Hi there,
In the latest documentation for Deploy a base ArcGIS Enterprise portal on AWS—ArcGIS Enterprise in the cloud | Documentation for Arc... it talks about using an Elastic IP which has issues when an EC2 instance is stopped/started and the elastic ip is dropped from the instance.
I thought the better way of doing this is to use an Elastic Network Interface (ENI) which remains attached to an instance and removes the issue from stopped/started of the instance.
Can anybody see any issues with this or have they done this themselves in AWS?
Thanks for your time with this.
I thought the point of getting an Elastic IP was that the IP address of your instance does not change upon starting/stopping the instance.
We use that configuration, and have gone through half a dozen maintenance cycles, starting and stopping our instances, and have never had an issue.
Can't speak to the ENI, though, sorry.
Indeed, an Elastic IP can be created in the AWS Console for EC2 and then the Elastic IP assigned to the EC2 Instance, then the EC2 Instance Public IP will be the Elastic IP and if you power off / on the EC2 Instance the Public IP will not change. I hope this clarifies.

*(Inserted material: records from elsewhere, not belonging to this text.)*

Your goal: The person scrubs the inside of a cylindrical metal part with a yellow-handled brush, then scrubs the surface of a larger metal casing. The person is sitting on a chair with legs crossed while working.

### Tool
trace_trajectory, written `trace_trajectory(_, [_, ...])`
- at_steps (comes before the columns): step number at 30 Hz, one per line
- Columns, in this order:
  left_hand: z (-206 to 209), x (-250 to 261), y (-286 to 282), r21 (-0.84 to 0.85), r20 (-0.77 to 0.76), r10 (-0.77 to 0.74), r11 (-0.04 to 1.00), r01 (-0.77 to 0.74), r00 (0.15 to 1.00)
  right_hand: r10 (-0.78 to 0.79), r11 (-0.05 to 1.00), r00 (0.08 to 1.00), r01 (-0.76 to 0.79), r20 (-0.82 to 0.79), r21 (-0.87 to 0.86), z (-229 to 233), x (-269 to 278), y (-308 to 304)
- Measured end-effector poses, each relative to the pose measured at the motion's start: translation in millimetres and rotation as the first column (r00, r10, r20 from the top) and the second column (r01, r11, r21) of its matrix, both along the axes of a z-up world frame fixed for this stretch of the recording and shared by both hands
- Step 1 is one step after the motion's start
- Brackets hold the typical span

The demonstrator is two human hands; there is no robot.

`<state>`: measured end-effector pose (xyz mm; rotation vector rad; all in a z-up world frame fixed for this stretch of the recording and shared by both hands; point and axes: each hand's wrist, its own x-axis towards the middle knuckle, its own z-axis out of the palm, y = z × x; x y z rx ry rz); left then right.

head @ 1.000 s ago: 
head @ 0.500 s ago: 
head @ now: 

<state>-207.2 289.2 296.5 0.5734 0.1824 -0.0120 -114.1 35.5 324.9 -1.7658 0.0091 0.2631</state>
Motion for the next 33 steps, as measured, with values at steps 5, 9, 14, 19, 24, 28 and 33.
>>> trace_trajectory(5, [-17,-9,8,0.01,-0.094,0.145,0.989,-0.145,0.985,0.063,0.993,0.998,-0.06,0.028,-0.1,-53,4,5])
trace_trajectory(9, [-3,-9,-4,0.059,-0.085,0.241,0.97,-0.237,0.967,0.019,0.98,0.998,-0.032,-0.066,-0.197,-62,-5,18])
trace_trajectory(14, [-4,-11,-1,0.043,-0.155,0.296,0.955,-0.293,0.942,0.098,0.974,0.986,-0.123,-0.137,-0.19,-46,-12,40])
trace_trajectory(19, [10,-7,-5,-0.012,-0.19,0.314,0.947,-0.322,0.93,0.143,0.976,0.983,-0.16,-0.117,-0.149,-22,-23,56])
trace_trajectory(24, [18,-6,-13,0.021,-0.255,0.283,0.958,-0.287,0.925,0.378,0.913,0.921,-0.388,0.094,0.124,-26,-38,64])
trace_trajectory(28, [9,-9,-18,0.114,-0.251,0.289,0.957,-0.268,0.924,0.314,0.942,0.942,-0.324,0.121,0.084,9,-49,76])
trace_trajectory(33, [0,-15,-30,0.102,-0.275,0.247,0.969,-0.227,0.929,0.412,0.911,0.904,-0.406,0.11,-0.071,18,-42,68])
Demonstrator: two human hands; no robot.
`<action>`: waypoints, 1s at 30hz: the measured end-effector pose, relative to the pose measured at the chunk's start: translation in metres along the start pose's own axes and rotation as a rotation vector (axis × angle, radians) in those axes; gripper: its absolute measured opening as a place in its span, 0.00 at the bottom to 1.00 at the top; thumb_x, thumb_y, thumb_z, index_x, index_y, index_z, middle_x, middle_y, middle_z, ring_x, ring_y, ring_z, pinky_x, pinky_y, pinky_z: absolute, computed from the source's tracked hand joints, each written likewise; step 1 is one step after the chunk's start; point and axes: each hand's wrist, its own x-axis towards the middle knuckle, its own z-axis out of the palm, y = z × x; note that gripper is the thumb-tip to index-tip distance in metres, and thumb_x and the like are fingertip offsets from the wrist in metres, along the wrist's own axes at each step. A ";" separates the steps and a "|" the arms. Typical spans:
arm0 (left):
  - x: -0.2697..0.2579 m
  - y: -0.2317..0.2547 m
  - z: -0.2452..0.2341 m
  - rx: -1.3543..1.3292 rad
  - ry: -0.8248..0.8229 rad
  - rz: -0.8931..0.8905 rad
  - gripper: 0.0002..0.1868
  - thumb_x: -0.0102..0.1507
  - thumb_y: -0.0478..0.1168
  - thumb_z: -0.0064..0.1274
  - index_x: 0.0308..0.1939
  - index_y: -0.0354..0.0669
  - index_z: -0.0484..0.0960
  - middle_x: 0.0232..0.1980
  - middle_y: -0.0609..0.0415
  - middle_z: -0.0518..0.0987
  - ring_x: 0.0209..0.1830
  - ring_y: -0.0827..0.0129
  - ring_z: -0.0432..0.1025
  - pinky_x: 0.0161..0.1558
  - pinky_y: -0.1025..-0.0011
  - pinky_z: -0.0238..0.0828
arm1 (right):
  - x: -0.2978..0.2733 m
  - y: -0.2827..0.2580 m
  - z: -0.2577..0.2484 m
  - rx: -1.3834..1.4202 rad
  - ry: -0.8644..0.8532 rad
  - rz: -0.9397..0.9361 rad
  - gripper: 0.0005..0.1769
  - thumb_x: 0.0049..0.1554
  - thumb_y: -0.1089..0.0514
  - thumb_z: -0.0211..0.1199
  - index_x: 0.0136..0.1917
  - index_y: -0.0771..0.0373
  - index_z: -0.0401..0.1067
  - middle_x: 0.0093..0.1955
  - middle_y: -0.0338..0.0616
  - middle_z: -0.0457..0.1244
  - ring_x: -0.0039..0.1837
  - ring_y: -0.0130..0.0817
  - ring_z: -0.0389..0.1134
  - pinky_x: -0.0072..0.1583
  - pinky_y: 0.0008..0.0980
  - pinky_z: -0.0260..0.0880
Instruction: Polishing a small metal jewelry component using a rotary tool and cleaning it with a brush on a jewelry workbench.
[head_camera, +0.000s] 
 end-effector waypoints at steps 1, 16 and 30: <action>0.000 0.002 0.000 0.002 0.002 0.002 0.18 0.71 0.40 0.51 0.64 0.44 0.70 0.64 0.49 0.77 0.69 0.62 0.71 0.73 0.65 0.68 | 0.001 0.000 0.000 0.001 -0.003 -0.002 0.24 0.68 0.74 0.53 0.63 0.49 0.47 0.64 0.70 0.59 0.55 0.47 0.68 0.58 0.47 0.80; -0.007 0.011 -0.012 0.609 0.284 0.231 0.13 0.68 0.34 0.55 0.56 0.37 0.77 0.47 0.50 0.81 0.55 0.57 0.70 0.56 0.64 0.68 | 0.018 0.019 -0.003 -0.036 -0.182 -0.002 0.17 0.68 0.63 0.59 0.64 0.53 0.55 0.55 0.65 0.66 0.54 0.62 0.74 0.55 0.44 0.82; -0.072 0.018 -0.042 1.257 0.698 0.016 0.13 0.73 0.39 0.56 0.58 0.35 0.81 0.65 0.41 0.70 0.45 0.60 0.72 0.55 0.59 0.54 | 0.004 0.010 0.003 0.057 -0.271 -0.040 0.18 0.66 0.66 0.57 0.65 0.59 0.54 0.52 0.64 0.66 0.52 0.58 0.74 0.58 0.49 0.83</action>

Note, it is easier if you use the "AWS Cloud Formation Templates" or the "ArcGIS Enterprise Cloud Builder Tool" to Deploy ArcGIS Enterprise in AWS.
AWS CloudFormation and ArcGIS—ArcGIS Enterprise in the cloud | Documentation for ArcGIS Enterprise
ArcGIS Enterprise Cloud Builder for Amazon Web Services—ArcGIS Enterprise in the cloud | Documentati...
If you are trying to perform a manual deployment of each ArcGIS Enterprise component ( Portal / Server / Datastore / WebAdptors) then this can be very challenging if you are not an experience ArcGIS Enterprise Administrator.